Como eu havia treinado a respiração de uma forma que eu projetava minha coluna um pouco pra trás durante a onda e na hora do “vamos ver” eu não consegui devido ao forte incômodo, precisei me adaptar àquela circunstância e usei a respiração que aprendi do método entoando um som, uma espécie de mantra ao expirar. E assim, permaneci na banheira umas duas horas pelos cálculos. Ouvindo as afirmações e relaxamento, aliado a água quente, quase pelando, diga-se, posso dizer que consegui um controle total da dor. Importante enfatizar que a dor estava lá, porém com técnica, concentração, preparação de um ambiente tranquilo e métodos naturais de alívio da dor eu consegui controlar.
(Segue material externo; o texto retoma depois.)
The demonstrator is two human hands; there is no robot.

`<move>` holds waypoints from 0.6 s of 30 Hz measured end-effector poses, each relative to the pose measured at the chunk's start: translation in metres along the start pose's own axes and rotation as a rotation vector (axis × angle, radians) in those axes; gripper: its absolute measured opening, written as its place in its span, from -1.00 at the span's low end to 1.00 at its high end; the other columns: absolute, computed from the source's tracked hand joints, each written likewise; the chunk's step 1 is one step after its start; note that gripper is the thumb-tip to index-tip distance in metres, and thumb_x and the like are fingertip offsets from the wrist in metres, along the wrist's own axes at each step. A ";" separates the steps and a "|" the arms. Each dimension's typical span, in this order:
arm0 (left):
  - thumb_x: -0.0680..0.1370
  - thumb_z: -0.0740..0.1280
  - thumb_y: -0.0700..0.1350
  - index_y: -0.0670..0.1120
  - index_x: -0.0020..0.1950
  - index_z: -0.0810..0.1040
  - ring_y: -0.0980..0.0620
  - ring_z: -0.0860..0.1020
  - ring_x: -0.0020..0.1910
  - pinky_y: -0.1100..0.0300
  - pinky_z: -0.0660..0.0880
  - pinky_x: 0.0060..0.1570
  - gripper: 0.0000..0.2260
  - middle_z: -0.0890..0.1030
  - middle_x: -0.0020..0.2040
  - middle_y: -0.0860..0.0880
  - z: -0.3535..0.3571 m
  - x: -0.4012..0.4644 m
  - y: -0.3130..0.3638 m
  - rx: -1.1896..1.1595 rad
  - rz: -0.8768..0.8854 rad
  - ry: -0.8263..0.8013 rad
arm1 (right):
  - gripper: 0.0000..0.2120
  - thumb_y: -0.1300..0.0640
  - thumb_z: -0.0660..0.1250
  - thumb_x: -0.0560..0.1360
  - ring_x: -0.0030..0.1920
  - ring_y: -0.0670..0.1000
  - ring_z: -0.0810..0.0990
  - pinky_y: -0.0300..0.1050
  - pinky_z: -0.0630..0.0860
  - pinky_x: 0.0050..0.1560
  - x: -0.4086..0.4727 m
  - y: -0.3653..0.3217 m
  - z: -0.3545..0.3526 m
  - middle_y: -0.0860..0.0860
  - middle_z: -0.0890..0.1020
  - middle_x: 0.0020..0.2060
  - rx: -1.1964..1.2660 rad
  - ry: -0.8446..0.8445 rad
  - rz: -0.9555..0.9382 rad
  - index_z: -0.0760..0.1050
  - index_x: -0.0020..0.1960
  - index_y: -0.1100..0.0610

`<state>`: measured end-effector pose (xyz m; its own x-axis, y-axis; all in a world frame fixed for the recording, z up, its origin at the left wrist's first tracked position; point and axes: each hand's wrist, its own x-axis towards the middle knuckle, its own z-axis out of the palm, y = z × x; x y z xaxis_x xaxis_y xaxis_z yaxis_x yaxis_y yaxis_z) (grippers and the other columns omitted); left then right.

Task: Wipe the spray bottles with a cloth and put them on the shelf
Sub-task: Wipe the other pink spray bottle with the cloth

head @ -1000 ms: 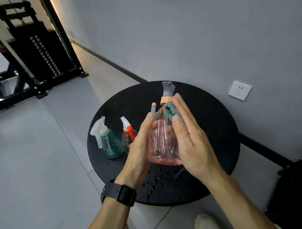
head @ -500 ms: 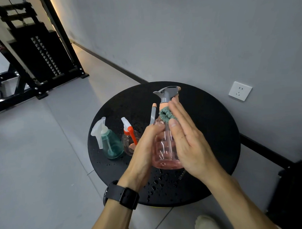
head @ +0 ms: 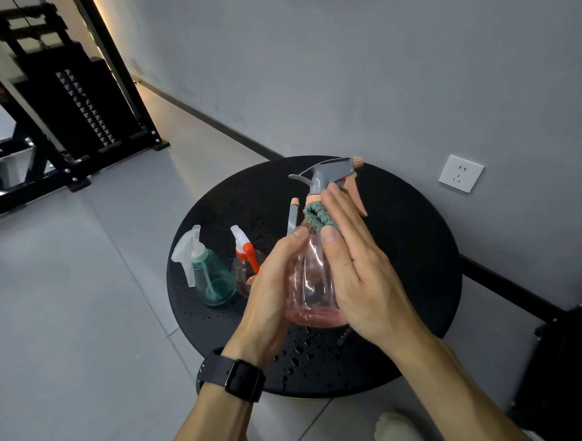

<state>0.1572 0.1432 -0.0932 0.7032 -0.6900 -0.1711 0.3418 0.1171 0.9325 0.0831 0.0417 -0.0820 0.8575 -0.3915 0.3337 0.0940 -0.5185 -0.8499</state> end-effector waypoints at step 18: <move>0.60 0.21 0.10 -0.12 0.15 0.59 0.01 0.63 -0.23 0.13 0.58 -0.29 -0.65 0.64 -0.12 -0.06 -0.004 0.002 0.005 -0.347 0.096 0.088 | -0.57 -0.09 -0.05 0.63 0.49 -0.31 0.04 -0.03 0.20 0.50 -0.007 -0.004 0.015 -0.24 0.12 0.53 0.157 -0.042 0.042 0.00 0.48 -0.19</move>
<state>0.1631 0.1452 -0.0898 0.7882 -0.6019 -0.1284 0.4519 0.4243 0.7847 0.0844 0.0577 -0.0871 0.8824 -0.3764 0.2824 0.1331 -0.3762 -0.9170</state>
Tive que manter um ponto de equilíbrio, posição certa, água sempre quente, respiração, entoando um “mantra” e ouvindo as afirmações e exercício de relaxamento que foram cruciais.

 

Após 2 horas na banheira, a parteira ao perceber que a Alice podia estar no caminho do nascimento perguntou e pediu para que eu checasse. Na segunda vez que ela pediu minha resposta foi afirmativa e a primeira coisa que pensei ao sentir a cabeça dela foi: “Já?”. Eu estava com receio desse momento, pois estava anestesiada no primeiro parto e ao simular esse momento com o uso do Epi-No senti forte ardência algumas vezes, imaginando que na hora do nascimento iria arder muito mais. Porém, pra minha surpresa senti um certo ardor em uma das ondas e me preparei pra sentir mais forte nas próximas, mas daí em diante a dor foi zero. As ondas muito intensas, gritos involuntários e a saída tranquila e rápida dela, duraram cerca de 5 minutos no caminho do nascimento.

 

A ficha demorou muito a cair do que havia acontecido, diferente do que aconteceu no primeiro parto quando senti um êxtase muito grande logo após o nascimento da Mariana. No nascimento da Alice a palavra que uso pra descrever é “equilíbrio”, é essa a palavra que melhor define.

 

Em quase um ano após o parto da Alice me surpreendo vez ou outra quando muitas pessoas comentam comigo da repercussão, de terem visto as fotos, de acompanharem o crescimento da Alice; após terem se surpreendido com o meu parto, algumas pessoas se encantaram ao ouvir meu relato de parto domiciliar e tenho certeza que algumas sementinhas vão sendo plantadas. Espero que muitas famílias possam ser agraciadas com o método.

 

Obrigada Lúcia por ser nossa referência no Brasil do HypnoBirthing, por sua forma generosa e graciosa de conduzir esse lindo trabalho. Minha família agradece”.

 

 

 

Relato de parto escrito por MS,

enfermeira obstétrica e mãe da pequena Alice de quase 1 ano,

que realizou o Curso de Preparação para o

Parto HypnoBirthing em Maio de 2015.